With Obama, New Wind Blowing on Climate
President-elect expected to introduce scientists among picks for "green team."
Dec. 14, 2008 -- President-elect Obama, in statements to governors, the nation and on the Web, is now promising a profound change in how the U.S. government -- and explicitly the White House -- will deal with global warming.
"Denial is no longer an acceptable response," he said in a recent radio address and Webcast. "The stakes are too high."
Obama is declaring that he will fight climate change head-on. His declarations come amid what are now persistent TV images and scientific reports (including from the federal National Climate Data Center) about wildfires, droughts and downpours increasing dramatically in the United States over the past 30 years -- just as predicted in conjunction with global warming.
After meeting with former Vice President Al Gore, who won a Nobel Peace Prize for helping alert the world to the climate crisis, Obama, with Gore sitting by his side, told the cameras this past week that, "This is a matter of urgency and national security. ... The science is beyond dispute and the facts are clear."
The Bush White House has been seen as hostile to facing the problem. It was even reported by ABC News and The New York Times a few years ago to be allowing political assistants in their 20's to rewrite -- and considerably soften -- the conclusions of one of the world's preeminent climate researchers, James Hansen, NASA's earth sciences chief.
"We're about to see a 180 degree shift in the priority given to climate change," Republican William Reilly, EPA chief in the first Bush administration, told ABC News.
Obama's new so-called "green energy team" -- which he plans to introduce formally this week -- even includes scientists:
For Department of Energy chief, Obama is expected to pick a Nobel Prize-winning physicist. Steven Chu worked on technological innovations to fight global warming. He wants a price on carbon emissions, notably from coal-burning plants. Fifty-one percent of American's electricity is generated by burning coal, with all consequent CO2 greenhouse emissions flowing directly into the atmosphere.

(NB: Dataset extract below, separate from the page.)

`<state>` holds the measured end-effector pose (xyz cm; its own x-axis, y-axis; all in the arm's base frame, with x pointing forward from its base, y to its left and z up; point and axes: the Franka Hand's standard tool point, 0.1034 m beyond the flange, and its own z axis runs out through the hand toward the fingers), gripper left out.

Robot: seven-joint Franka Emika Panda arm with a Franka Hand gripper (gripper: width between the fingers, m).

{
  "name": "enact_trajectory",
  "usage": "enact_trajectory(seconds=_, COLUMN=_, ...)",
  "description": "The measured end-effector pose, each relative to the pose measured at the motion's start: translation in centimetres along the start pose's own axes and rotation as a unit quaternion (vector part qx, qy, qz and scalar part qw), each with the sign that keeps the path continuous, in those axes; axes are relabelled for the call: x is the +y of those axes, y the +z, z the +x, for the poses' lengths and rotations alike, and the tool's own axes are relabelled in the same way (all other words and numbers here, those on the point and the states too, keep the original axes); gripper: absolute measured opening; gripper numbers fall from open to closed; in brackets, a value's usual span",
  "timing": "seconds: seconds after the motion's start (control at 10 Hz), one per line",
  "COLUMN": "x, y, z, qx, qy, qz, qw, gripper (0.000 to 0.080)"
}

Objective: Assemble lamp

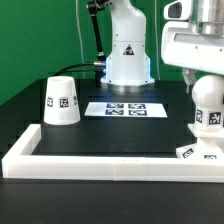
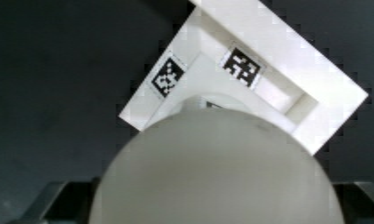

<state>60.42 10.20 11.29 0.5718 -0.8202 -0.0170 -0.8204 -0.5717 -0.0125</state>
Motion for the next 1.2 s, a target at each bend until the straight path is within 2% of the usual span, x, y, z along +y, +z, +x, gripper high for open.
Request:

To head the Environmental Protection Agency, Obama is nominating Lisa Jackson, a chemical engineer. She spent 20 years winning environment regulations in state and federal government. She's known as a consensus builder.
And there will be a new post -- a climate and energy czar whose job will be to coordinate both items. Carol Browner, as EPA chief under President Clinton, won hard bureaucratic battles toughening air quality standards. She calls global warming, "the greatest challenge ever faced."

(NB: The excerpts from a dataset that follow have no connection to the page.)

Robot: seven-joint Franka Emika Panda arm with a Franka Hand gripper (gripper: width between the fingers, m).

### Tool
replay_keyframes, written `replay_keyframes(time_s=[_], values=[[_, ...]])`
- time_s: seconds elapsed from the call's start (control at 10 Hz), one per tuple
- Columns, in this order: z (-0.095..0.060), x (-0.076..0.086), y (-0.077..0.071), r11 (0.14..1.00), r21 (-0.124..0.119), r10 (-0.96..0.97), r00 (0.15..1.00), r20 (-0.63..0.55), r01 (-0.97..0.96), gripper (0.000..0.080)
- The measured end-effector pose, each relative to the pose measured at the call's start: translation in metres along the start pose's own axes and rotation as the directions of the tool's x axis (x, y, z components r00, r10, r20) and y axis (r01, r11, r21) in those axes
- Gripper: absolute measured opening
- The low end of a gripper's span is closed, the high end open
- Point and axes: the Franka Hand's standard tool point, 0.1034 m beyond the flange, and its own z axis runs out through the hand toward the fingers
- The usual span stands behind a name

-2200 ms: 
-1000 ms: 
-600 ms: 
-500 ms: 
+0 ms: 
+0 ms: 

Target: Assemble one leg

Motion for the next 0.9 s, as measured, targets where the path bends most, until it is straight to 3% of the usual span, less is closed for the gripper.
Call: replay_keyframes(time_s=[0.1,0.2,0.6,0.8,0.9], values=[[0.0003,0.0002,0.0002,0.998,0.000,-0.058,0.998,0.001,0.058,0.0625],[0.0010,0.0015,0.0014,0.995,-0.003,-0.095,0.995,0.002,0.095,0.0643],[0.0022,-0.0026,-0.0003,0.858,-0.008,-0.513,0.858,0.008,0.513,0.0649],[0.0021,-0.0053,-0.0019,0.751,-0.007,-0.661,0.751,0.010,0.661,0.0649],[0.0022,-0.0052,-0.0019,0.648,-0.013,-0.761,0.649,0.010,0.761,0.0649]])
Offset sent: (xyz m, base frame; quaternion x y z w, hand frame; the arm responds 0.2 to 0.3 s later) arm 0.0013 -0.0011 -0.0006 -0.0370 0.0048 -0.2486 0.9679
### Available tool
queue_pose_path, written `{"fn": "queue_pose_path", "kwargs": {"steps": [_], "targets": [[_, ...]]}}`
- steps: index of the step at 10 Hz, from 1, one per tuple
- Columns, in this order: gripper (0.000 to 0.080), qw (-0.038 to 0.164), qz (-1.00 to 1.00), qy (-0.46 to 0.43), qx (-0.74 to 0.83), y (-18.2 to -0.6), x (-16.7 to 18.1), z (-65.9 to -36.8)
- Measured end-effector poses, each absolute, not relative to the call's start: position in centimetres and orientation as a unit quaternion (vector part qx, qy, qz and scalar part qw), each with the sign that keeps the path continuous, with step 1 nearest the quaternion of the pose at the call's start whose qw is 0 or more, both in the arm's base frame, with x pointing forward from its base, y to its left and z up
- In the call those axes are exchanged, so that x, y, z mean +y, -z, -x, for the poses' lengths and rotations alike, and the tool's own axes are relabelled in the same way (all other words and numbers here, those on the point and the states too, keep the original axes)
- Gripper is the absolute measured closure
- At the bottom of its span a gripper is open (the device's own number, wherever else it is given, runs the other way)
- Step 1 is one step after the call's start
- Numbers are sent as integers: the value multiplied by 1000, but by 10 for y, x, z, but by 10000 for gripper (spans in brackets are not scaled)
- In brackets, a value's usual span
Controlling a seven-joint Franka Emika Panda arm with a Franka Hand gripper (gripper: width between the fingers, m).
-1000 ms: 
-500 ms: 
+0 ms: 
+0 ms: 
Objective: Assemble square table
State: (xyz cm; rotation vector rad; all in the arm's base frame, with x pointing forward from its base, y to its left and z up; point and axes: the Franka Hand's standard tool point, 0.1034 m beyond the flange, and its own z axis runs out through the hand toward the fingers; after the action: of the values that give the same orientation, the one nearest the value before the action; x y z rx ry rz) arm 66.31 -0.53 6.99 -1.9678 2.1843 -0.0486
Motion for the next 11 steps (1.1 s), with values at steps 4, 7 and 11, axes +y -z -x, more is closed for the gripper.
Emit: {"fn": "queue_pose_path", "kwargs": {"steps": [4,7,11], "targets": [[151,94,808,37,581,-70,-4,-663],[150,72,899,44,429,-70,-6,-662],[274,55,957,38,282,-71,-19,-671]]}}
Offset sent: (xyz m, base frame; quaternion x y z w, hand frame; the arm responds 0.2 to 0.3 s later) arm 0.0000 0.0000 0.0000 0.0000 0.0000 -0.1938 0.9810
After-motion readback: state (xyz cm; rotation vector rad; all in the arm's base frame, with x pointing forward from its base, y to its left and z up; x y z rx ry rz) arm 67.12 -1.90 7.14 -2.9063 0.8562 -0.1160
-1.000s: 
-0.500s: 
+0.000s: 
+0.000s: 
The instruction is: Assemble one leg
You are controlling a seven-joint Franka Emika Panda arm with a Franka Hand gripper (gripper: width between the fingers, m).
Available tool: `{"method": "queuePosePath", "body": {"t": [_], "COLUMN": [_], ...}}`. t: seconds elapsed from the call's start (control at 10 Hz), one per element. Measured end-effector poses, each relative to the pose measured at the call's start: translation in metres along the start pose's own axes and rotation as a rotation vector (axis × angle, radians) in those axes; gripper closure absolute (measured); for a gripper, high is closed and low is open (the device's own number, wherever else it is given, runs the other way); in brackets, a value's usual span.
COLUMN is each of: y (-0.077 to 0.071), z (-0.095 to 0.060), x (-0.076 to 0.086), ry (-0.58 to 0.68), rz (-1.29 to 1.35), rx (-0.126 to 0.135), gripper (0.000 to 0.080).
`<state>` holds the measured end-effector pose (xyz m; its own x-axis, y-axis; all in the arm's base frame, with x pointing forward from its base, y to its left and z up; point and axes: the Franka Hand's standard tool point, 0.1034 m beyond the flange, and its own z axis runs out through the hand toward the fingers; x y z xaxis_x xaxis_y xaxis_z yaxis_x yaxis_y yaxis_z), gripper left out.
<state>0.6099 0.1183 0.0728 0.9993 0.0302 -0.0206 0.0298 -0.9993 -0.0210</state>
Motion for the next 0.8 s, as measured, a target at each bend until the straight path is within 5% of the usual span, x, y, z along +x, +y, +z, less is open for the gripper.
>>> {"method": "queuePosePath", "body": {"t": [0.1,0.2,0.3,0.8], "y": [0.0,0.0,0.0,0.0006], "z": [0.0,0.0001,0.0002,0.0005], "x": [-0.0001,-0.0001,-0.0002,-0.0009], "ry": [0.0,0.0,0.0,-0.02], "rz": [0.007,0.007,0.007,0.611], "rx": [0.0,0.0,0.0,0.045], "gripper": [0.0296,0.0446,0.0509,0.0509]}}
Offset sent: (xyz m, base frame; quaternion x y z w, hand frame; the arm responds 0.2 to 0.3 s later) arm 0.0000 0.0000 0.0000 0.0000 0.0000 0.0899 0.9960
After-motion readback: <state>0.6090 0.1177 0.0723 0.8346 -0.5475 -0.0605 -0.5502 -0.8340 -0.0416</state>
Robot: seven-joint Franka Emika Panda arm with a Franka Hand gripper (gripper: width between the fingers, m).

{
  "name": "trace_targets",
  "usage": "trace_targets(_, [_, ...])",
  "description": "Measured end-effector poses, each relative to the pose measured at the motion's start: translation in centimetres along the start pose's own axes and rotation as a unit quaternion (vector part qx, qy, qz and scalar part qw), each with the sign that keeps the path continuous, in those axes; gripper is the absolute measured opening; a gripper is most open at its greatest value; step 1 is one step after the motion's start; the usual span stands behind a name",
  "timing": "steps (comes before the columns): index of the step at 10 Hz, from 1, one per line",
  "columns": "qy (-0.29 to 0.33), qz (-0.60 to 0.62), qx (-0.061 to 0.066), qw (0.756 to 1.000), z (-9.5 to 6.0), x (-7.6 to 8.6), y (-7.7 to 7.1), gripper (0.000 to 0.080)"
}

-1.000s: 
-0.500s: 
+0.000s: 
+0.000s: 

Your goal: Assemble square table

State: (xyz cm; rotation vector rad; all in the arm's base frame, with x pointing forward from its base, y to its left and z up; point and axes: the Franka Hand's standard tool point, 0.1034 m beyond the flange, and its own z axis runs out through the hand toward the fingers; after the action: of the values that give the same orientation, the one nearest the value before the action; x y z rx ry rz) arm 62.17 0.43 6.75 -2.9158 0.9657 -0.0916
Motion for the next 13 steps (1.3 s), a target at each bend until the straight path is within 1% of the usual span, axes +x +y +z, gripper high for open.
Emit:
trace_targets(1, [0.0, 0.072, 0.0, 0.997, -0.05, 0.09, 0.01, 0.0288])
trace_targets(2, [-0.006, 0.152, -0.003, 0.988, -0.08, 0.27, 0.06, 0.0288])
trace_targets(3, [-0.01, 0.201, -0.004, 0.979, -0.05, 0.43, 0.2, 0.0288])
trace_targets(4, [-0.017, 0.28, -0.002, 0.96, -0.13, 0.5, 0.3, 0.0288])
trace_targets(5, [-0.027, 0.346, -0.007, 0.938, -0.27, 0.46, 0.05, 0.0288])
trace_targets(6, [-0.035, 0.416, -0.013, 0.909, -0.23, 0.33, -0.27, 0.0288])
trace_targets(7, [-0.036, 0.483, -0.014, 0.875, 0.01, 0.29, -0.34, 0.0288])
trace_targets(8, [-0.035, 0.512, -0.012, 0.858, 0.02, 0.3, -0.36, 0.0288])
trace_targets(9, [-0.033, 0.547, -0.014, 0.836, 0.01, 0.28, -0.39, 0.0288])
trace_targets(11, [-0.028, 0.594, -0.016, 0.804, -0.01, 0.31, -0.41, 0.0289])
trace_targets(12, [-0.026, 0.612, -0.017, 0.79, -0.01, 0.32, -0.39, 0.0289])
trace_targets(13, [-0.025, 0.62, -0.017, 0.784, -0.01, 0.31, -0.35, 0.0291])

Another former EPA chief -- also a Republican -- told ABC News she admires Obama's new "green team" team for their expertise, passion and commitment, but warned it won't be easy in Congress.
"This is not just a Republican-Democrat issue," said the ex-EPA chief, Christie Todd Whitman, also a former governor of New Jersey. "This is a coal-state issue versus non-coal-state, and people's livelihoods are heavily invested in those states in coal."

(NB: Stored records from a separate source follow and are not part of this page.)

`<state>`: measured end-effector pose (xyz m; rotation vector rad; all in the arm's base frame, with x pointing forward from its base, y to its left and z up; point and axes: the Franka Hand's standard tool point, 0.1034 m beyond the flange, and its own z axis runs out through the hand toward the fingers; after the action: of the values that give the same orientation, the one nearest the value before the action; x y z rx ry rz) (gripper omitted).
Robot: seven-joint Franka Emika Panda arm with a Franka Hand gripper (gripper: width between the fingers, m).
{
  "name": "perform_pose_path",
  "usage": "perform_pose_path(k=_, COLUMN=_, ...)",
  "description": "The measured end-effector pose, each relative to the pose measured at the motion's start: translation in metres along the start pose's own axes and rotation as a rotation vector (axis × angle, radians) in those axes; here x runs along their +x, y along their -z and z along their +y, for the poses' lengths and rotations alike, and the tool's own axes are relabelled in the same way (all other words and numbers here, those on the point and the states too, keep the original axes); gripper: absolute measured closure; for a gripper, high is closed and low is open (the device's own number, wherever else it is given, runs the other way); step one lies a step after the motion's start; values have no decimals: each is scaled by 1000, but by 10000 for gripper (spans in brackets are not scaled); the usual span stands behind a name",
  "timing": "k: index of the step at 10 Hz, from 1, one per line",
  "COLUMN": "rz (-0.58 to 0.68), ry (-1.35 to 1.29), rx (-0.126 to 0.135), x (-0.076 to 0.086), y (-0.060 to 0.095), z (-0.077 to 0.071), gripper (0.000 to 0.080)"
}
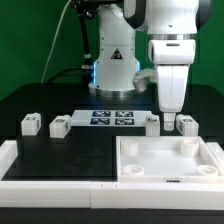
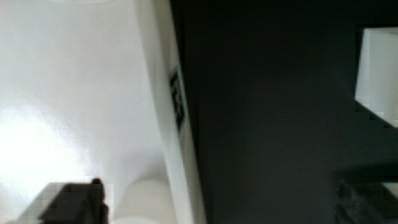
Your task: Assemble one leg
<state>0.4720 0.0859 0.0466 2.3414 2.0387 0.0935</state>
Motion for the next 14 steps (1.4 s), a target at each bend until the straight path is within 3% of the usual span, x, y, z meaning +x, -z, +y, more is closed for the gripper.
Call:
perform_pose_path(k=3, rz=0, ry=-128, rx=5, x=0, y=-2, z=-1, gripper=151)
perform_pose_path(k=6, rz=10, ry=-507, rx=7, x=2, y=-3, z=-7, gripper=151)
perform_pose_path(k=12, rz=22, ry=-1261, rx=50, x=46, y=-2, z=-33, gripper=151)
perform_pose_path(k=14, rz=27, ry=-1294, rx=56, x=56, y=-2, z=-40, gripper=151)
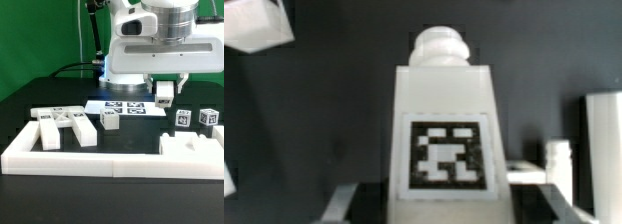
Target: Assemble chair
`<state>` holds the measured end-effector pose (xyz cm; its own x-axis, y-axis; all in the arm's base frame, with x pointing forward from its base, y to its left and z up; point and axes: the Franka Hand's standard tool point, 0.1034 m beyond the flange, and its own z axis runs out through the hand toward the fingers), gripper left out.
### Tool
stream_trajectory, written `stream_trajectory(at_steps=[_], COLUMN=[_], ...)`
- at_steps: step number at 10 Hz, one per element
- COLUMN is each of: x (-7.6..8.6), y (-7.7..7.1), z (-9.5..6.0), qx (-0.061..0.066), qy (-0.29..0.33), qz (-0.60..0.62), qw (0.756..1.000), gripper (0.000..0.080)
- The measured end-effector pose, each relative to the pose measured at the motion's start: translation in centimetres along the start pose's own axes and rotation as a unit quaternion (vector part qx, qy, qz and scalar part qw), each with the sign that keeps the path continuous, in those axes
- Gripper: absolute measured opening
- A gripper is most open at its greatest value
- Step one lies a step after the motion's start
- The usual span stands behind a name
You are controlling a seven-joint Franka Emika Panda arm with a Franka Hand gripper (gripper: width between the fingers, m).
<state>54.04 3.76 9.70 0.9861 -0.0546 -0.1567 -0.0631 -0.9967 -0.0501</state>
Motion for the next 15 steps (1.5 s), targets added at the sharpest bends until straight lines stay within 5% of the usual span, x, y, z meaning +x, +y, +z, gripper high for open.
stream_trajectory(at_steps=[3, 6, 8, 11, 15], x=[1.4, 3.9, 4.1, 4.3, 8.1], y=[-0.5, -1.8, -2.1, -3.2, -6.6], z=[-0.4, -2.7, -2.8, -2.9, -3.0], qx=[-0.002, 0.0, -0.001, 0.001, 0.003], qy=[0.112, 0.205, 0.282, 0.3, 0.318], qz=[-0.005, -0.016, -0.02, -0.026, -0.057], qw=[0.994, 0.979, 0.959, 0.954, 0.946], gripper=[0.029, 0.029, 0.029, 0.029, 0.029])
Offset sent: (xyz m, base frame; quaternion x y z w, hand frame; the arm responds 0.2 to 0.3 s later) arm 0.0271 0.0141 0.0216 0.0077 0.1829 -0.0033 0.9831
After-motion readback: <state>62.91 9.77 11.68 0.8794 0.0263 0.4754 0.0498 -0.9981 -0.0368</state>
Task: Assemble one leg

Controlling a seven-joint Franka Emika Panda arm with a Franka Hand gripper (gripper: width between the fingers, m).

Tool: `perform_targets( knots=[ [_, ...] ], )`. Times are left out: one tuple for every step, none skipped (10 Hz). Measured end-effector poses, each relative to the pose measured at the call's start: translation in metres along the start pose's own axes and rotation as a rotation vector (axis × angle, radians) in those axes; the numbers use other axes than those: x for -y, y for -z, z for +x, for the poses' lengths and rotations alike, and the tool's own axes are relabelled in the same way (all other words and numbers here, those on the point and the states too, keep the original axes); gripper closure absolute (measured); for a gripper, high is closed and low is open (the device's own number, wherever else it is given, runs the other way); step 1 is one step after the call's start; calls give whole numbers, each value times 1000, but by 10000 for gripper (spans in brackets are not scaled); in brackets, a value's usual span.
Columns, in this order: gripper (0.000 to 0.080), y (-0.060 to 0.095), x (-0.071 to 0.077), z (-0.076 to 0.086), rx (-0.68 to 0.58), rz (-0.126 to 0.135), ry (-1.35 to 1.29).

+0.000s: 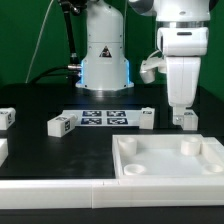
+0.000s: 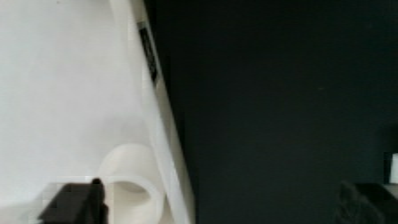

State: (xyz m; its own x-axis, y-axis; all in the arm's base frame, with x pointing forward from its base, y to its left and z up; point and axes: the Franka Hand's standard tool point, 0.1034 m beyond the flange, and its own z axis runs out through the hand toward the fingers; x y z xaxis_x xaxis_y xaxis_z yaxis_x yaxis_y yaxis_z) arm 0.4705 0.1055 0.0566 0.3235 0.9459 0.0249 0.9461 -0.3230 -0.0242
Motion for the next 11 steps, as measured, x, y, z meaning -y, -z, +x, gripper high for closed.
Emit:
perform_targets(
  knots=[
    [150,0,0,0,-1,1,-110],
    [150,0,1,0,-1,2,-227],
    [150,-2,4,0,3,8,-325],
    [150,-2,9,2,5,9,-437],
    [150,-2,13,5,7,9,-511],
    [150,-2,16,7,6,15,-620],
    [150,-2,16,8,2,21,-709],
    [150,-2,17,9,0,27,-806],
    [150,-3,18,10,-3,36,-912],
    [150,-6,23,13,-10,46,-1038],
    [150,-9,36,20,-11,52,-1159]
  ],
)
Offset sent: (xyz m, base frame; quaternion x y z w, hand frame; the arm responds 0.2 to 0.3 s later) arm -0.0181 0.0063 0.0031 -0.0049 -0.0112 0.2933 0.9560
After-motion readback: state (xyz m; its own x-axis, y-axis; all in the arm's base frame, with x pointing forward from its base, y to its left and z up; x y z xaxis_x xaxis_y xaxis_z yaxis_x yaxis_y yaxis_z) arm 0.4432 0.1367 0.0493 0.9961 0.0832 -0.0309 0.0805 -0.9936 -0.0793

The looming battle with fossil fuel companies, charge many critics, comes after eight years of coal lobby dominance in the Bush administration.
"One high administration official told me that she had been told to stay out of the way of coal," Republican Reilly told ABC News.
As for the worsening U.S. and global economic crisis, Obama has said he'll deal with the economy and global warming together -- in effect using programs for each to help solve the other.
"We have the opportunity now to create jobs all across this country," he told journalists in Chicago this week, "to re-power America, to redesign how we use energy."